Cependant, cette proposition soulève des critiques et des inquiétudes. Hugh Lovatt, chercheur au Conseil européen pour les relations internationales (ECFR), estime que ce plan pourrait déstabiliser le Moyen-Orient. Il souligne que déplacer 1,8 million de personnes risque d’aggraver les tensions dans la région, notamment en Égypte et en Jordanie.
Un projet contraire au droit international
De nombreux experts dénoncent cette initiative. Michael Wahid Hanna, directeur du programme sur les États-Unis à International Crisis Group, affirme que le déplacement forcé constitue un crime de guerre. Cette mesure pourrait entraîner des sanctions juridiques et diplomatiques.

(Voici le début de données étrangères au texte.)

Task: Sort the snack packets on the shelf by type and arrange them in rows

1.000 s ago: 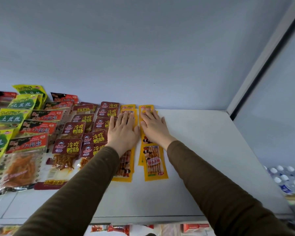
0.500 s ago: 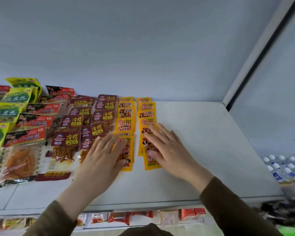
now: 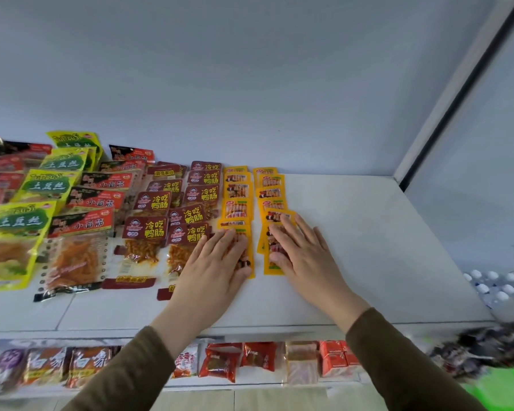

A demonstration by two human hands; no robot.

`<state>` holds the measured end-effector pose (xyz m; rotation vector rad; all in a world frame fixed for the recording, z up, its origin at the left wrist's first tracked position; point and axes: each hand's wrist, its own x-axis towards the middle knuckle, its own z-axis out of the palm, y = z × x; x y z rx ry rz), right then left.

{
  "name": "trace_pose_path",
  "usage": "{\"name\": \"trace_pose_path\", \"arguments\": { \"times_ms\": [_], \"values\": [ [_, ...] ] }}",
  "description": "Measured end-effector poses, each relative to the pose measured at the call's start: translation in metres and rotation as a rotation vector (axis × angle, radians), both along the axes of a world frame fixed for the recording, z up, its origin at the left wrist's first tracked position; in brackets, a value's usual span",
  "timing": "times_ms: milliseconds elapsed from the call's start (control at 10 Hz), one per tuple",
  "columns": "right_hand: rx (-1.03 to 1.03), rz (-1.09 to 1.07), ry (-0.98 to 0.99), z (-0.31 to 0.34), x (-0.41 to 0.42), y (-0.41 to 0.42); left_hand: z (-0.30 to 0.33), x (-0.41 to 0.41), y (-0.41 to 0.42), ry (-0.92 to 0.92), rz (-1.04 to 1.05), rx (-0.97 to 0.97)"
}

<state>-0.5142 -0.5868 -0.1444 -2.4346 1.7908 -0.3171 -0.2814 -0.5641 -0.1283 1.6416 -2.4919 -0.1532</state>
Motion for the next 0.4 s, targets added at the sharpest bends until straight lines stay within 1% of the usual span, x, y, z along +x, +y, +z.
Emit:
{"name": "trace_pose_path", "arguments": {
  "times_ms": [100, 300, 400],
  "values": [
    [-0.044, 0.051, 0.025, 0.006, 0.006, 0.009, 0.0, -0.002, 0.011, 0.004, -0.064, -0.03],
    [0.0, 0.135, 0.067, 0.02, 0.006, 0.03, 0.006, 0.003, 0.034, 0.004, -0.058, -0.016],
    [0.041, 0.169, 0.051, 0.028, 0.003, 0.045, 0.011, 0.009, 0.05, 0.018, -0.057, 0.016]
  ]
}}
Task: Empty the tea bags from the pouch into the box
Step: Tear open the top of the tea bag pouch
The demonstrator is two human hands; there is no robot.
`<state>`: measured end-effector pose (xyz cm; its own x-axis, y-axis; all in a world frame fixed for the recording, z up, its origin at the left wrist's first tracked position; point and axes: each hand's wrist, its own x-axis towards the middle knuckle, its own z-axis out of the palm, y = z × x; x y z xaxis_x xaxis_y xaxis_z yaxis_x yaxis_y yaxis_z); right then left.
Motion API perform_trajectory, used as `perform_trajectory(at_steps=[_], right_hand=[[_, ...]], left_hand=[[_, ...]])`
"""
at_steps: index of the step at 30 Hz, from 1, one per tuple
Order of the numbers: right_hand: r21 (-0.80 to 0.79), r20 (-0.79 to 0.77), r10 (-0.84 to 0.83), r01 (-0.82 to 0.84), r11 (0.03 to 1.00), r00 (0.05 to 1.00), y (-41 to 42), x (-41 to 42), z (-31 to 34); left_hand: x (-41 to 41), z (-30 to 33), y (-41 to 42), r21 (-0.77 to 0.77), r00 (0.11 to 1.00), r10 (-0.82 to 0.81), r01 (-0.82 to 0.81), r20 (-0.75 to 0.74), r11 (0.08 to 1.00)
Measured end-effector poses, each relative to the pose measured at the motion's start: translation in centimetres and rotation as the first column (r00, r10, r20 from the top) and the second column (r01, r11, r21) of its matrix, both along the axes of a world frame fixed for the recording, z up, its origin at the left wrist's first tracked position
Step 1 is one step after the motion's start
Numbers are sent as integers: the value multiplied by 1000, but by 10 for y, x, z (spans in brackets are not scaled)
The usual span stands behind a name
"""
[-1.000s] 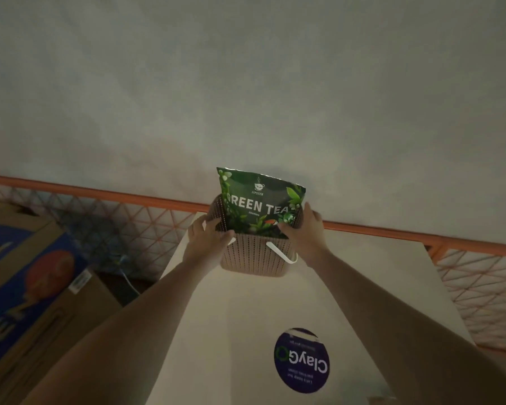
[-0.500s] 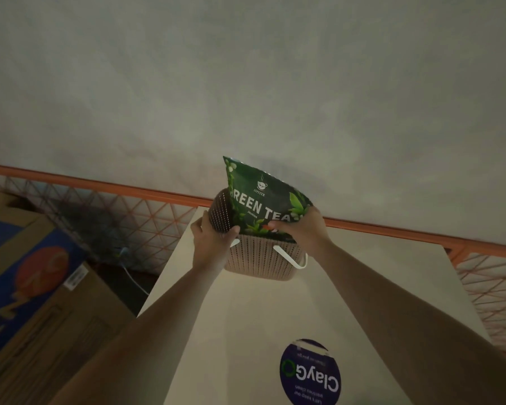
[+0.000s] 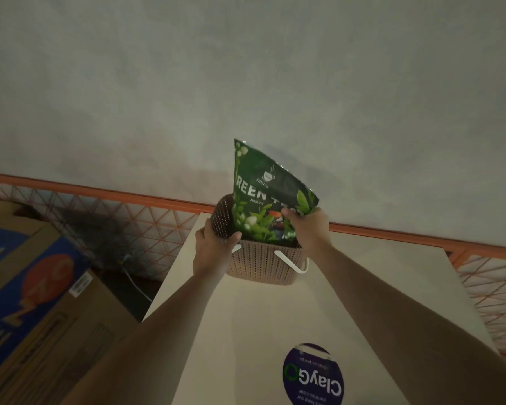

L’Égypte et la Jordanie refusent toute relocalisation des Gazaouis sur leur territoire. Selon Michael Wahid Hanna, ce projet ressemble à un nettoyage ethnique, ce qui suscite une forte opposition dans le monde arabe.
Une solution irréaliste
Hugh Lovatt considère ce plan comme irréalisable. Il détourne l’attention des véritables priorités. La stabilisation de Gaza, la fin du conflit et une paix durable restent essentielles. Pendant ce temps, l’Union européenne maintient sa position. Elle soutient la solution à deux États et considère Gaza comme une partie intégrante d’un futur État palestinien.